Sobre o tema de redação escolhido pelo MEC: violência contra a mulher. As mulheres sofrem abusos caladas desde antes de Heródoto iniciar o registro da história. A violência a elas aplicada - violência tanto física quanto verbal - mascara-se como dever de orgulho e envaidecimento para que a covardia do sexo dito forte não leve os homens à insanidade. A culpa destrói, mas quando não há culpa, o ser permanece íntegro. A culpa transfere-se ao objeto. O objeto deve agradecer e deve se culpar.E este limbo de palavras transforma a realidade em um mundo nebuloso. E o objeto torna-se o louco.

Não é uma redação para a prova. Não é sequer um grande texto. É apenas uma confissão daquilo pelo que já passei e daquilo que vi conhecidos passarem. E muitos passam. Ainda que em níveis diferentes e ainda que não saibam o que de fato houve, todas as mulheres já se sentiram violadas e violentadas em algum momento da vida. E algo nelas certamente foi rompido.


Ela foi violada. Foi expulsa do paraíso pelo erro de querer pensar por si e obrigada a habitar um mundo semelhante ao inferno. Mas não era o inferno. Então, ela não sabia que os demônios também habitavam aqui. E ela foi violada por palavras e gestos de suposto carinho, toques meigos e gentis como queriam lhe dizer. Ela sentiu os dedos percorrerem seu corpo e abafarem os gritos. Ela gritava. E todos entendiam que era de felicidade. 

Seu lacre foi rompido. Eles criaram uma linha entre a ingenuidade e a maldade. Criaram tatuagens em suas pernas. A dor da marcação afetou-lhe os passos. As lágrimas de emoção afetaram sua visão. E ela fingiu que não viu. Ainda hoje recorda-se da queda como se fosse exterior a ela. Ela não era a personagem. Ela era apenas leitora. Ela viu a cena, indignou-se, mas não era com ela. E assim, não sentiu que as palavras do próximo capítulo fizessem alguma diferença.

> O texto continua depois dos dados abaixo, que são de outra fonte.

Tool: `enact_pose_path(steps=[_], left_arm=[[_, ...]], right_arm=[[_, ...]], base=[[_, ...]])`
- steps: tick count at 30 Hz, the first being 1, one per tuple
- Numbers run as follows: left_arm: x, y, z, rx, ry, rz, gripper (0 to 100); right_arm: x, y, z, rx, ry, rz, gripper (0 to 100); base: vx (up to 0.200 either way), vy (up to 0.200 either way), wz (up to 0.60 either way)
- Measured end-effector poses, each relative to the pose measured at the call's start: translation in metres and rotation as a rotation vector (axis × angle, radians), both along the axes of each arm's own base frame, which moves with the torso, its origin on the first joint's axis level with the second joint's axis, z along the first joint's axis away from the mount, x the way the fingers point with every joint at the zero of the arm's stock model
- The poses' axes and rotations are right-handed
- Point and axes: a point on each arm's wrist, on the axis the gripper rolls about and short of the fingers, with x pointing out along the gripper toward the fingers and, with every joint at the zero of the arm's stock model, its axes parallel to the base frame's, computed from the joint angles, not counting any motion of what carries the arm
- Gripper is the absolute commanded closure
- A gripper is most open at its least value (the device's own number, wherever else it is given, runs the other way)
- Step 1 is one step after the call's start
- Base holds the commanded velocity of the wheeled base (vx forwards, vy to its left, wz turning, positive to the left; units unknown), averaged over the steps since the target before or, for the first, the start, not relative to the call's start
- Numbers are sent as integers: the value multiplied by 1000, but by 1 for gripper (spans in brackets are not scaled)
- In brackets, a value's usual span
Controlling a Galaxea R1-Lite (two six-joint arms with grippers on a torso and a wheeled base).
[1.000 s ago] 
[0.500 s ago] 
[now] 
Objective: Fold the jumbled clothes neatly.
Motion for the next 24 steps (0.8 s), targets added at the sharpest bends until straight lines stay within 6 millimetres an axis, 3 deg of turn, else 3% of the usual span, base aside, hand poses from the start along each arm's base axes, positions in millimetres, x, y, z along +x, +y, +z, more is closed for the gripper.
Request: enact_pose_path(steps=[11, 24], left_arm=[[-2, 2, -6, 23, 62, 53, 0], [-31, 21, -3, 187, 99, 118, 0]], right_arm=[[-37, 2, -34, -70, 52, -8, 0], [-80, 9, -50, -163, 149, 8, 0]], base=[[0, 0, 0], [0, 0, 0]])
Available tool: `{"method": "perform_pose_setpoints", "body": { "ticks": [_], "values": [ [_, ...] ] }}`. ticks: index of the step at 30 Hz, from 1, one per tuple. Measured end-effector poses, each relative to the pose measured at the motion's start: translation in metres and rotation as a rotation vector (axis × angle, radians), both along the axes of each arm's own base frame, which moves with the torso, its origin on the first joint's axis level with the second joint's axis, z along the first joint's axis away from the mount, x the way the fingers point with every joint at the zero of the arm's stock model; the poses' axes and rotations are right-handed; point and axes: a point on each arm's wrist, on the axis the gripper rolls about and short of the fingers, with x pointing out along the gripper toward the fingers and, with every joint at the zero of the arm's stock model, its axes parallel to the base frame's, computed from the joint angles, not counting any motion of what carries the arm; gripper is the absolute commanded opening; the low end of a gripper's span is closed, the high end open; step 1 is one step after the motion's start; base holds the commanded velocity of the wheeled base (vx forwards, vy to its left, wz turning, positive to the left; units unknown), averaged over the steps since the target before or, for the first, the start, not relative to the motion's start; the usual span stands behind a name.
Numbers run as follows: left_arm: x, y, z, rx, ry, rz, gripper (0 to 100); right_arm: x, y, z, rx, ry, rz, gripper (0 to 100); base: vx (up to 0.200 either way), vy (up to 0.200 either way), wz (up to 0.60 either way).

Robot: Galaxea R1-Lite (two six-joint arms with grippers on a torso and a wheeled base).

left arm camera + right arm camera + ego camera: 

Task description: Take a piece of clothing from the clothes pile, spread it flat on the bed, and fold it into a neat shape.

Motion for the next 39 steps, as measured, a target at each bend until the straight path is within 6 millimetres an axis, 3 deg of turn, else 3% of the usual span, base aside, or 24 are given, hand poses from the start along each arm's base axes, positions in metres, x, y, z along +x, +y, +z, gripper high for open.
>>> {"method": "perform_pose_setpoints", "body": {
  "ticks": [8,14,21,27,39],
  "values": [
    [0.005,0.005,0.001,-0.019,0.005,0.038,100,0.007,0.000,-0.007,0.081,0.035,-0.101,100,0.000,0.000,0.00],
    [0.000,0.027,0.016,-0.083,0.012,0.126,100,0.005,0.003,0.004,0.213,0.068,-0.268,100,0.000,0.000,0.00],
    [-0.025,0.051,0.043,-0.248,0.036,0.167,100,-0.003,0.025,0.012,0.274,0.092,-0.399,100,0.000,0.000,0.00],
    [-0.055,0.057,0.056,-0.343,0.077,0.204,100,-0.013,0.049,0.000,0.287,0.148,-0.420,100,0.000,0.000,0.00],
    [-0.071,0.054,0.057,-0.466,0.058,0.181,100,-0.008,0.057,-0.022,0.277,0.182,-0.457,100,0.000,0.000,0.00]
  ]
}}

Sua mente foi apagada. Ela não sentia os efeitos da droga, embora soubesse que algo estava errado. Ela não sentia nojo. Ela não devia. Os toques eram graças. Ela se perguntava o que havia de diferente nela naquele dia. Mas, como todos glorificavam o fato de chamar a atenção, ela envaideceu-se. "Ela devia se envaidecer" repetiam constantemente. E ela pensou que aquela seria a única forma de afeto que receberia. E quando não recebia, sua mente distorcida achava que havia algo de errado. Diziam-lhe que ela não estava sendo boa o suficiente.

Seus valores foram invertidos. Suas palavras foram caladas na mentira que ela inventara. Ela delirara. E então passou a rir de sua própria desgraça. Não queria viver a tragédia, então passava para a comédia grega, inspirada em Sonhos de Uma Noite de Verão. Ela ria, deixava de lado sua personalidade atuante e deixava-se receber mais carinhos doces como aquele. O sabor amargo da prova derretia como chocolate em seus lábios. E mais dedos por seu corpo eram bons. Era a única forma de toque que conseguiria receber.

Ela foi violada. Romperam o lacre de sua consciência e lhe implantaram ideias distorcidas. Ela tinha 16 anos e acreditava em príncipes encantados. Ela cresceu achando que o conto de fadas não existia e que aquela história seria a mais próxima da felicidade. Até que um dia, novamente, extrapolaram os limites do abuso, e a ficção tornou-se verdade. E as lágrimas vieram. Mas, dessa vez, ela começou a enxergar.